## Task goal
If a line in the following entries contains the string "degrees", it counts toward the total; report only that total.

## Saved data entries
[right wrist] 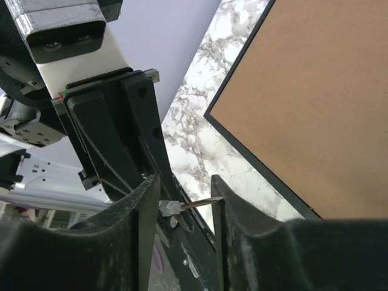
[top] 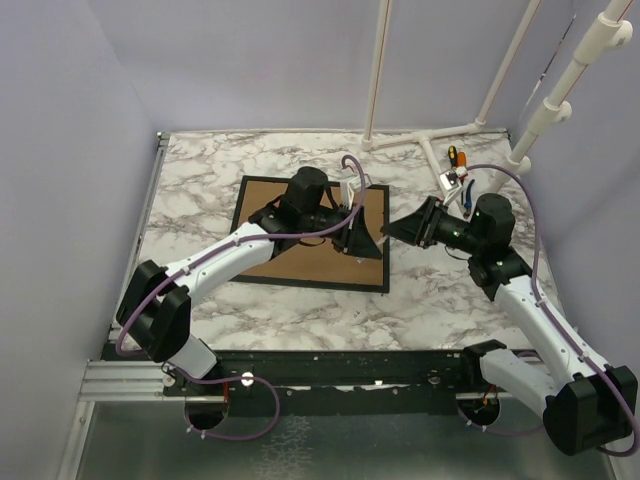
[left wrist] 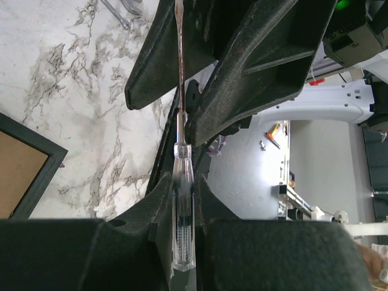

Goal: Take the photo out of the frame
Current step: Adjust the screwdriver.

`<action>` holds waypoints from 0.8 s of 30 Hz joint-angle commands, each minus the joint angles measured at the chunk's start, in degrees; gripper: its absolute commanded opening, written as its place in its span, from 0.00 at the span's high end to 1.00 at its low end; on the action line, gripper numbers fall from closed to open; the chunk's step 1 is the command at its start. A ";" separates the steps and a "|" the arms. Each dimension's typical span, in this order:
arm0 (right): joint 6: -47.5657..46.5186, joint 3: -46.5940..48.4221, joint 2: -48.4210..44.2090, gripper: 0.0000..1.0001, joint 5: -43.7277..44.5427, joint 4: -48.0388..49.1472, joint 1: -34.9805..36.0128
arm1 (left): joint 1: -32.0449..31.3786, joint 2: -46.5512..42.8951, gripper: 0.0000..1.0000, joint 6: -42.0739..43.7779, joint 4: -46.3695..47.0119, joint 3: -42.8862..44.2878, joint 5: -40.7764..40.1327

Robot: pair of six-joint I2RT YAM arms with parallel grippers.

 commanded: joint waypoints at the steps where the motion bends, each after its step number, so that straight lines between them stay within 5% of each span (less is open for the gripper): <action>1: 2.37 1.79 -0.97 0.68 -2.09 -0.32 -0.20 | -0.25 -0.36 1.00 1.18 1.08 1.41 1.47; 6: 6.10 1.29 -1.39 0.99 1.45 -1.29 -0.24 | -0.20 -0.03 0.98 1.27 1.04 1.77 -0.11; 12: 16.20 -4.20 -5.61 0.99 9.80 3.27 -0.24 | -0.24 -1.31 0.70 -0.88 4.36 -0.69 -7.31; 19: 27.86 -9.18 -8.97 0.99 16.19 8.46 -0.24 | -0.07 -5.30 0.05 -17.98 33.27 -14.34 -13.84; 24: 30.63 -10.44 -9.69 0.99 17.96 11.92 -0.24 | -0.31 -6.44 0.03 -23.55 46.69 -18.83 -17.50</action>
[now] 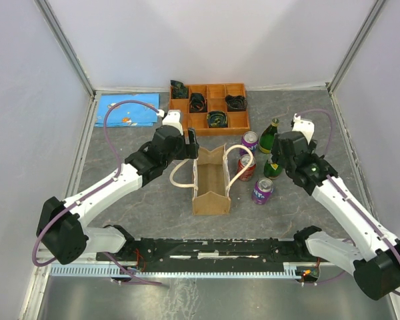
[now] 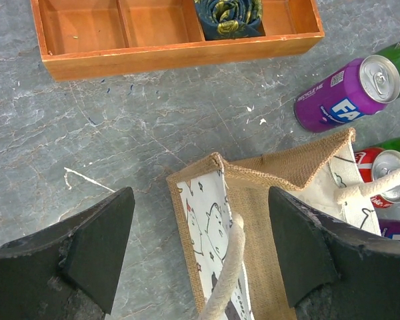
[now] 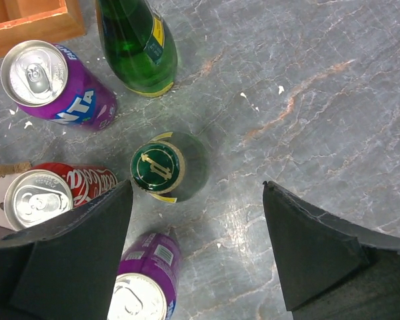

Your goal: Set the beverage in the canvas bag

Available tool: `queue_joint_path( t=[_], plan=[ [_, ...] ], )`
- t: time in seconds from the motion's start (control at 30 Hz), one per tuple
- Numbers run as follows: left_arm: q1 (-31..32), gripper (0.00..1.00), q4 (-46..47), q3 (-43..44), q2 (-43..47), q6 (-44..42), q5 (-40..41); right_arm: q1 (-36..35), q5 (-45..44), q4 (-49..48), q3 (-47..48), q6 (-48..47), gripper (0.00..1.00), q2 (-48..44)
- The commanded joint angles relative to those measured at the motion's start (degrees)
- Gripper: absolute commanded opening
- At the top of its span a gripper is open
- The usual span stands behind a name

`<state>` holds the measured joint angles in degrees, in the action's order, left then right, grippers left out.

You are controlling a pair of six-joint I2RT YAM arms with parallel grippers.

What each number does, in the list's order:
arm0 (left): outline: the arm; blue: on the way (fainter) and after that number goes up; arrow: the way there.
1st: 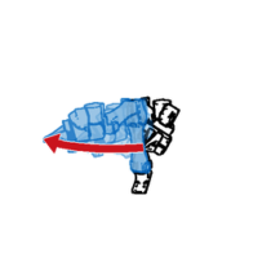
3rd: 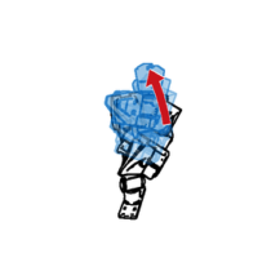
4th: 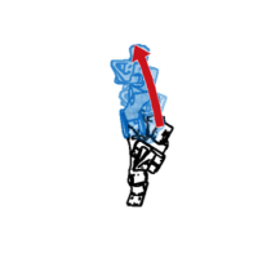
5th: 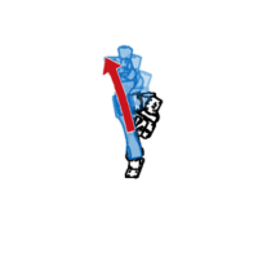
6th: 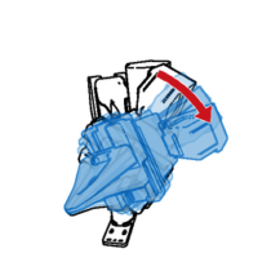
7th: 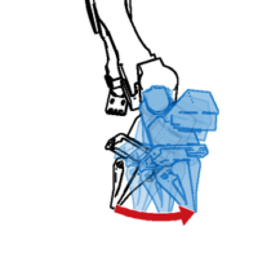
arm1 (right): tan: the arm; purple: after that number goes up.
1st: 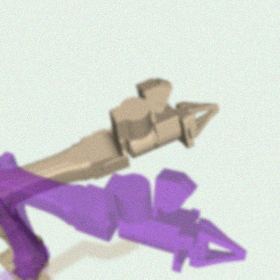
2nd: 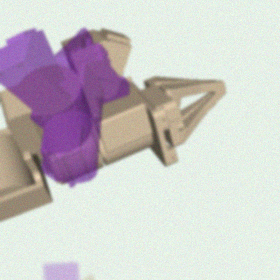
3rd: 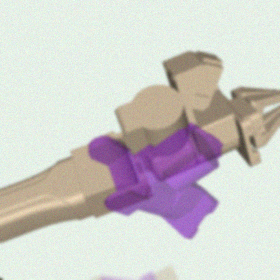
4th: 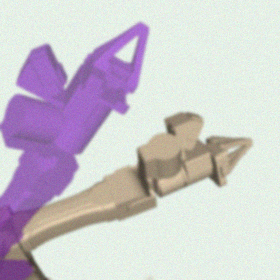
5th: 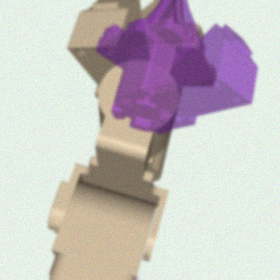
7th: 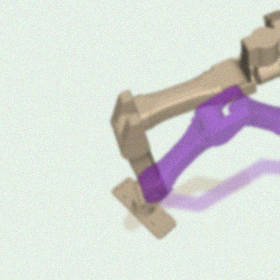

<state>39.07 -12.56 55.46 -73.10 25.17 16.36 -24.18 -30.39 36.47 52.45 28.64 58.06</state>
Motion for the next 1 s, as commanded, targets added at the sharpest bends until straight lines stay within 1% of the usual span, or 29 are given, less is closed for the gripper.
queue_joint_path(
  t=[0.0, 0.17, 0.57, 0.83, 0.97],
  plan=[
    [-0.1, 0.87, 3.9, -0.8, 2.0, -2.9, 0.2, -2.4, -5.2, -11.2, -3.2, -0.2, 0.87, -1.2],
    [-0.1, 0.87, 4.3, -1.7, 2.2, -3.2, 0.1, -4.0, -7.3, -16.2, -6.3, -1.2, 0.87, -0.7],
    [-0.1, 0.87, 6.4, -2.9, 0.8, -3.8, -0.3, -4.3, -12.4, -26.9, -13.6, -1.6, 0.87, -1.1],
    [-0.1, 0.87, 6.8, -2.6, -0.6, -3.9, -1.4, -4.3, -13.3, -31.7, -15.6, -2.3, 0.86, 0.7],
    [-0.1, 0.87, 6.8, -2.3, -1.1, -3.9, -2.2, -4.3, -13.5, -32.4, -16.2, -1.6, 0.85, 1.5]
  ],
)
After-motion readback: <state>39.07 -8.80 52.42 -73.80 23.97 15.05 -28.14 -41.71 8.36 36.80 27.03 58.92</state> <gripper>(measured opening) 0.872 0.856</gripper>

## Result
3